**ABOUT THIS EXERCISE**
All of the data is to be written out again exactly, without the pictures.

**DATA PROVIDED**

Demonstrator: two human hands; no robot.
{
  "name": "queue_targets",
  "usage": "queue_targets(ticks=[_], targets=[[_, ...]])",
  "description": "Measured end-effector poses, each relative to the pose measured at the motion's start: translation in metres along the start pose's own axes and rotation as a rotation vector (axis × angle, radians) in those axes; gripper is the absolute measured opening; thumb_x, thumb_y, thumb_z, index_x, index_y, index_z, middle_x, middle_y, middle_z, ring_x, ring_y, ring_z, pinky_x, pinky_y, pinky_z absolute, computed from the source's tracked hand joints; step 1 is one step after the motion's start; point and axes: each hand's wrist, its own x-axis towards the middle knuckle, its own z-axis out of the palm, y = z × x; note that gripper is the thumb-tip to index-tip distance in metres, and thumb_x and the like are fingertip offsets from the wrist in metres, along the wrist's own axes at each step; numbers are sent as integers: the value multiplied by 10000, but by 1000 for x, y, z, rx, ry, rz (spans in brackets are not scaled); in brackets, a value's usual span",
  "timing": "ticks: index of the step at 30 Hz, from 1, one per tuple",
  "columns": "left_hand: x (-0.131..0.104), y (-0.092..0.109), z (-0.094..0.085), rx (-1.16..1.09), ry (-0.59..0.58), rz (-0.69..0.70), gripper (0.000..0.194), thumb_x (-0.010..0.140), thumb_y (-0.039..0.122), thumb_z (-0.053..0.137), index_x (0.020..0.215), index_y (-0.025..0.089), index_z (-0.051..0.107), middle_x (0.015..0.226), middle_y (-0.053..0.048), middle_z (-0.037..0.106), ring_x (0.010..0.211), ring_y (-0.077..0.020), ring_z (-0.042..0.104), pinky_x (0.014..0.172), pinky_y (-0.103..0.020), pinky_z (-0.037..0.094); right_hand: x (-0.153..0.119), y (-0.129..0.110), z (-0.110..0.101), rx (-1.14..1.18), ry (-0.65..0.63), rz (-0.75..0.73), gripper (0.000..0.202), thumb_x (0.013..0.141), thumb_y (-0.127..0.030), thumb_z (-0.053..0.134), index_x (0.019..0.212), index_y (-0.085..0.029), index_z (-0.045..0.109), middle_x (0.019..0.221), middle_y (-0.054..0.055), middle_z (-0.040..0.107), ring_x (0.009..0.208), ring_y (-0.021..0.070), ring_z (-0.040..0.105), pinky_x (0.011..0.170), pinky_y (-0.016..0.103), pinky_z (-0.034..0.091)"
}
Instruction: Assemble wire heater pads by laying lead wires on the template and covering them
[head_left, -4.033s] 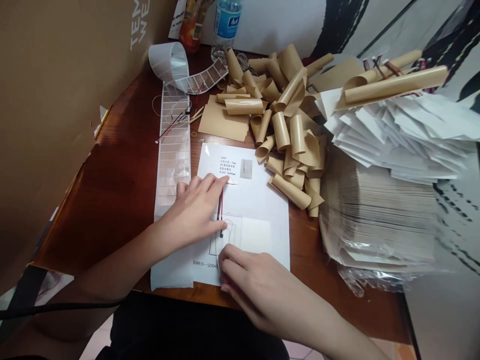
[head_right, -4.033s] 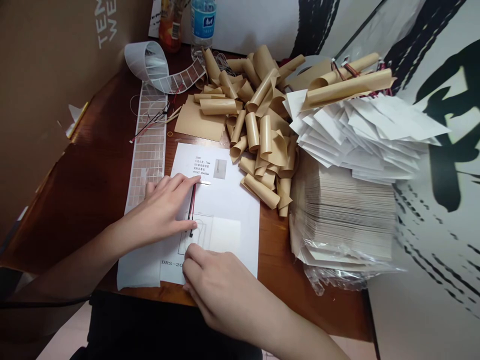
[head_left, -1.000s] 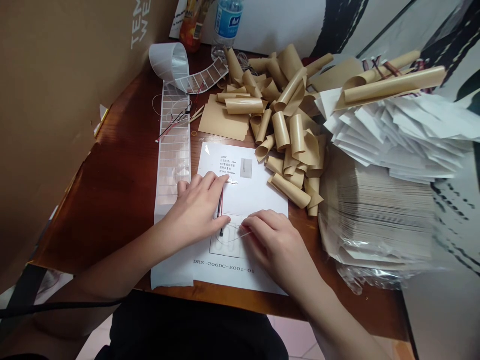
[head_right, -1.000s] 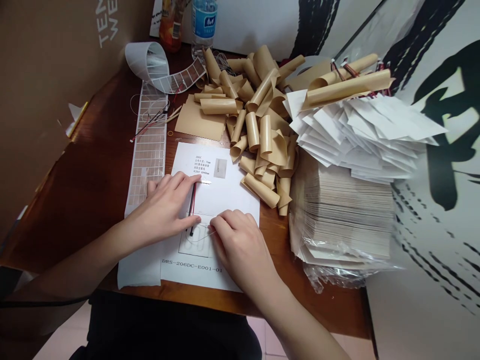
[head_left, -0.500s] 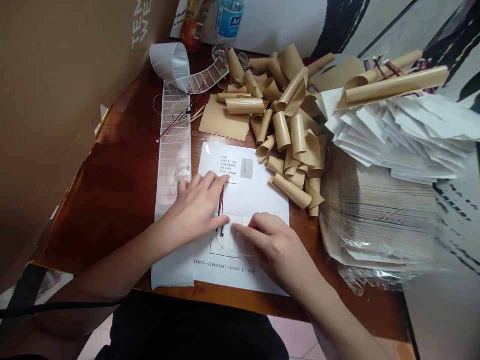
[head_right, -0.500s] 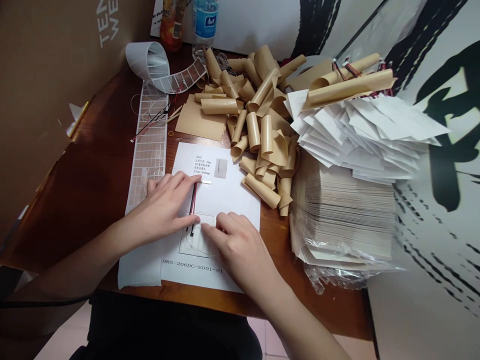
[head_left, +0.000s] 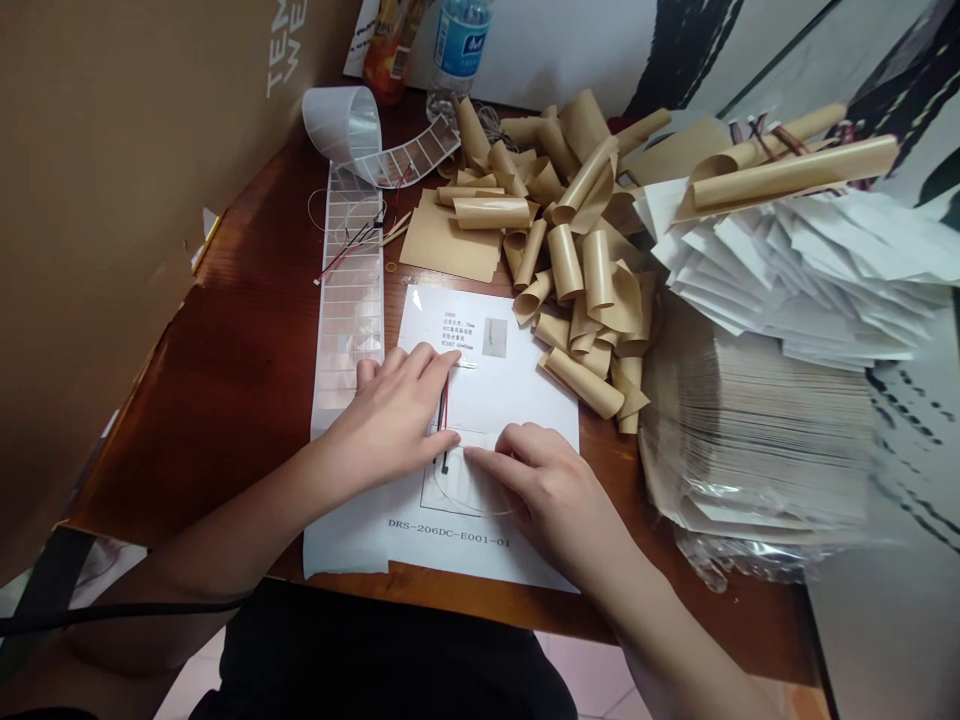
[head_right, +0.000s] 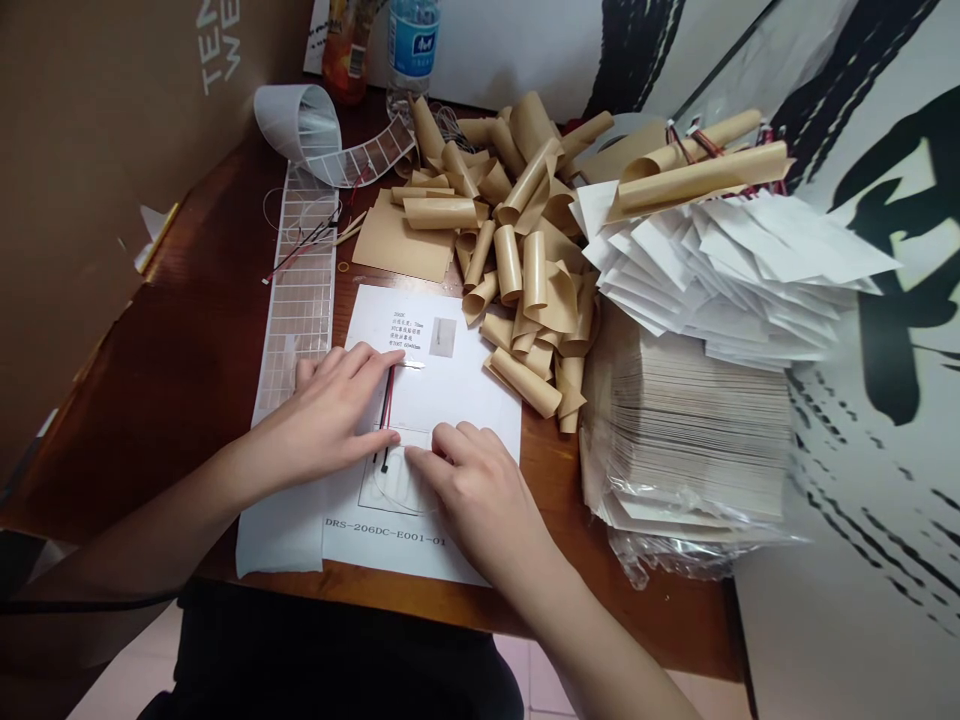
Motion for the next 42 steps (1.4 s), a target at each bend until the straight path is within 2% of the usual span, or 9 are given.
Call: queue_targets(ticks=[3, 8, 11, 14, 20, 23, 29, 37, 42], targets=[[-1, 1, 1, -4, 15, 1, 613, 911, 392, 601, 1451, 195, 388, 1314, -102, 535, 1155, -301, 477, 928, -471, 321, 0, 0, 0, 7, -7, -6, 278, 987, -89, 456, 1029, -184, 714, 792, 48, 575, 702, 176, 437, 636, 295, 361], [1, 4, 4, 15, 30, -19, 720, 854, 440, 681, 1453, 179, 379, 1325, -113, 530, 1163, -318, 464, 913, -469, 331, 1, -1, -4, 59, 7, 23, 253, 977, -95, 465, 1083, -146, 689, 798, 58, 605, 728, 192, 460, 649, 313, 403], [1, 4, 5, 5, 22, -28, 721, 846, 429, 680, 1453, 182, 378, 1326, -113, 527, 1168, -323, 457, 924, -473, 333, 1, -2, -7, 88, 45, 75, 199, 978, -126, 493, 1019, -108, 687, 773, 61, 601, 727, 188, 483, 653, 315, 426], [1, 4, 5, -2, 32, -33, 705, 838, 416, 662, 1444, 184, 386, 1305, -112, 530, 1156, -322, 457, 917, -471, 340, -1, -2, -8, 98, 39, 89, 188, 970, -128, 513, 911, -119, 692, 778, 62, 593, 721, 179, 510, 645, 305, 429], [1, 5, 3, -37, 16, -37, 678, 858, 406, 607, 1453, 188, 366, 1317, -113, 519, 1173, -322, 457, 933, -482, 344, -2, -1, -2, 78, 27, 96, 203, 968, -120, 509, 875, -125, 689, 774, 58, 586, 700, 167, 530, 626, 291, 426], [1, 6, 6, -25, 42, -39, 686, 872, 449, 602, 1455, 180, 362, 1326, -120, 513, 1182, -330, 461, 943, -494, 344, -3, -2, 0, 64, 25, 104, 204, 968, -121, 507, 875, -128, 689, 770, 56, 584, 697, 169, 527, 631, 294, 428], [2, 8, 14, 35, 107, -47, 766, 807, 487, 678, 1431, 156, 382, 1298, -133, 525, 1160, -336, 471, 923, -486, 357, -2, -2, -2, 69, 31, 114, 209, 977, -142, 510, 888, -110, 697, 761, 58, 582, 688, 165, 535, 631, 292, 438], [2, 9, 14, 1, 110, -60, 753, 799, 468, 668, 1427, 163, 387, 1290, -126, 520, 1168, -321, 462, 932, -476, 343, -3, 0, -13, 87, 31, 133, 213, 986, -204, 534, 878, -139, 706, 752, 50, 604, 688, 162, 568, 637, 289, 466], [2, 10, 15, -30, 110, -76, 729, 789, 452, 661, 1410, 184, 390, 1277, -126, 523, 1155, -325, 460, 932, -464, 336, -10, -9, -16, 150, 65, 163, 236, 1004, -203, 508, 892, -167, 713, 742, 48, 632, 687, 165, 557, 647, 300, 475]])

**ANSWER TO THIS EXERCISE**
Demonstrator: two human hands; no robot.
{
  "name": "queue_targets",
  "usage": "queue_targets(ticks=[_], targets=[[_, ...]])",
  "description": "Measured end-effector poses, each relative to the pose measured at the motion's start: translation in metres along the start pose's own axes and rotation as a rotation vector (axis × angle, radians) in those axes; gripper is the absolute measured opening; thumb_x, thumb_y, thumb_z, index_x, index_y, index_z, middle_x, middle_y, middle_z, ring_x, ring_y, ring_z, pinky_x, pinky_y, pinky_z absolute, computed from the source's tracked hand joints; step 1 is one step after the motion's start; point and axes: each hand's wrist, its own x-axis towards the middle knuckle, its own z-axis out of the palm, y = z × x; note that gripper is the thumb-tip to index-tip distance in metres, and thumb_x and the like are fingertip offsets from the wrist in metres, along the wrist's own axes at each step; numbers are sent as integers: the value multiplied by 10000, but by 1000 for x, y, z, rx, ry, rz (spans in brackets are not scaled); in brackets, a value's usual span",
  "timing": "ticks: index of the step at 30 Hz, from 1, one per tuple",
  "columns": "left_hand: x (-0.131..0.104), y (-0.092..0.109), z (-0.094..0.085), rx (-1.16..1.09), ry (-0.59..0.58), rz (-0.69..0.70), gripper (0.000..0.194), thumb_x (-0.010..0.140), thumb_y (-0.039..0.122), thumb_z (-0.053..0.137), index_x (0.020..0.215), index_y (-0.025..0.089), index_z (-0.051..0.107), middle_x (0.015..0.226), middle_y (-0.053..0.048), middle_z (-0.037..0.106), ring_x (0.010..0.211), ring_y (-0.077..0.020), ring_z (-0.042..0.104), pinky_x (0.014..0.172), pinky_y (-0.103..0.020), pinky_z (-0.037..0.094); right_hand: x (-0.153..0.119), y (-0.129..0.110), z (-0.110..0.101), rx (-1.14..1.18), ry (-0.65..0.63), rz (-0.75..0.73), gripper (0.000..0.202), thumb_x (0.013..0.141), thumb_y (-0.127..0.030), thumb_z (-0.053..0.134), index_x (0.019..0.212), index_y (-0.085..0.029), index_z (-0.045..0.109), middle_x (0.019..0.221), middle_y (-0.054..0.055), middle_z (-0.040..0.107), ring_x (0.009..0.208), ring_y (-0.021..0.070), ring_z (-0.040..0.105), pinky_x (0.011..0.170), pinky_y (-0.016..0.103), pinky_z (-0.034..0.091)"
}
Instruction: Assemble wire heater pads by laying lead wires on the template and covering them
[head_left, -4.033s] 
[head_right, -4.033s] 
[head_left, -1.000s] 
[head_right, -1.000s] 
[head_left, -0.500s] 
[head_right, -0.500s] 
[head_left, +0.000s] 
[head_right, +0.000s] 
Motion for the next 42 steps (1.4 s), a target at each bend until the straight path is within 2% of the usual span, or 9 are given.
Call: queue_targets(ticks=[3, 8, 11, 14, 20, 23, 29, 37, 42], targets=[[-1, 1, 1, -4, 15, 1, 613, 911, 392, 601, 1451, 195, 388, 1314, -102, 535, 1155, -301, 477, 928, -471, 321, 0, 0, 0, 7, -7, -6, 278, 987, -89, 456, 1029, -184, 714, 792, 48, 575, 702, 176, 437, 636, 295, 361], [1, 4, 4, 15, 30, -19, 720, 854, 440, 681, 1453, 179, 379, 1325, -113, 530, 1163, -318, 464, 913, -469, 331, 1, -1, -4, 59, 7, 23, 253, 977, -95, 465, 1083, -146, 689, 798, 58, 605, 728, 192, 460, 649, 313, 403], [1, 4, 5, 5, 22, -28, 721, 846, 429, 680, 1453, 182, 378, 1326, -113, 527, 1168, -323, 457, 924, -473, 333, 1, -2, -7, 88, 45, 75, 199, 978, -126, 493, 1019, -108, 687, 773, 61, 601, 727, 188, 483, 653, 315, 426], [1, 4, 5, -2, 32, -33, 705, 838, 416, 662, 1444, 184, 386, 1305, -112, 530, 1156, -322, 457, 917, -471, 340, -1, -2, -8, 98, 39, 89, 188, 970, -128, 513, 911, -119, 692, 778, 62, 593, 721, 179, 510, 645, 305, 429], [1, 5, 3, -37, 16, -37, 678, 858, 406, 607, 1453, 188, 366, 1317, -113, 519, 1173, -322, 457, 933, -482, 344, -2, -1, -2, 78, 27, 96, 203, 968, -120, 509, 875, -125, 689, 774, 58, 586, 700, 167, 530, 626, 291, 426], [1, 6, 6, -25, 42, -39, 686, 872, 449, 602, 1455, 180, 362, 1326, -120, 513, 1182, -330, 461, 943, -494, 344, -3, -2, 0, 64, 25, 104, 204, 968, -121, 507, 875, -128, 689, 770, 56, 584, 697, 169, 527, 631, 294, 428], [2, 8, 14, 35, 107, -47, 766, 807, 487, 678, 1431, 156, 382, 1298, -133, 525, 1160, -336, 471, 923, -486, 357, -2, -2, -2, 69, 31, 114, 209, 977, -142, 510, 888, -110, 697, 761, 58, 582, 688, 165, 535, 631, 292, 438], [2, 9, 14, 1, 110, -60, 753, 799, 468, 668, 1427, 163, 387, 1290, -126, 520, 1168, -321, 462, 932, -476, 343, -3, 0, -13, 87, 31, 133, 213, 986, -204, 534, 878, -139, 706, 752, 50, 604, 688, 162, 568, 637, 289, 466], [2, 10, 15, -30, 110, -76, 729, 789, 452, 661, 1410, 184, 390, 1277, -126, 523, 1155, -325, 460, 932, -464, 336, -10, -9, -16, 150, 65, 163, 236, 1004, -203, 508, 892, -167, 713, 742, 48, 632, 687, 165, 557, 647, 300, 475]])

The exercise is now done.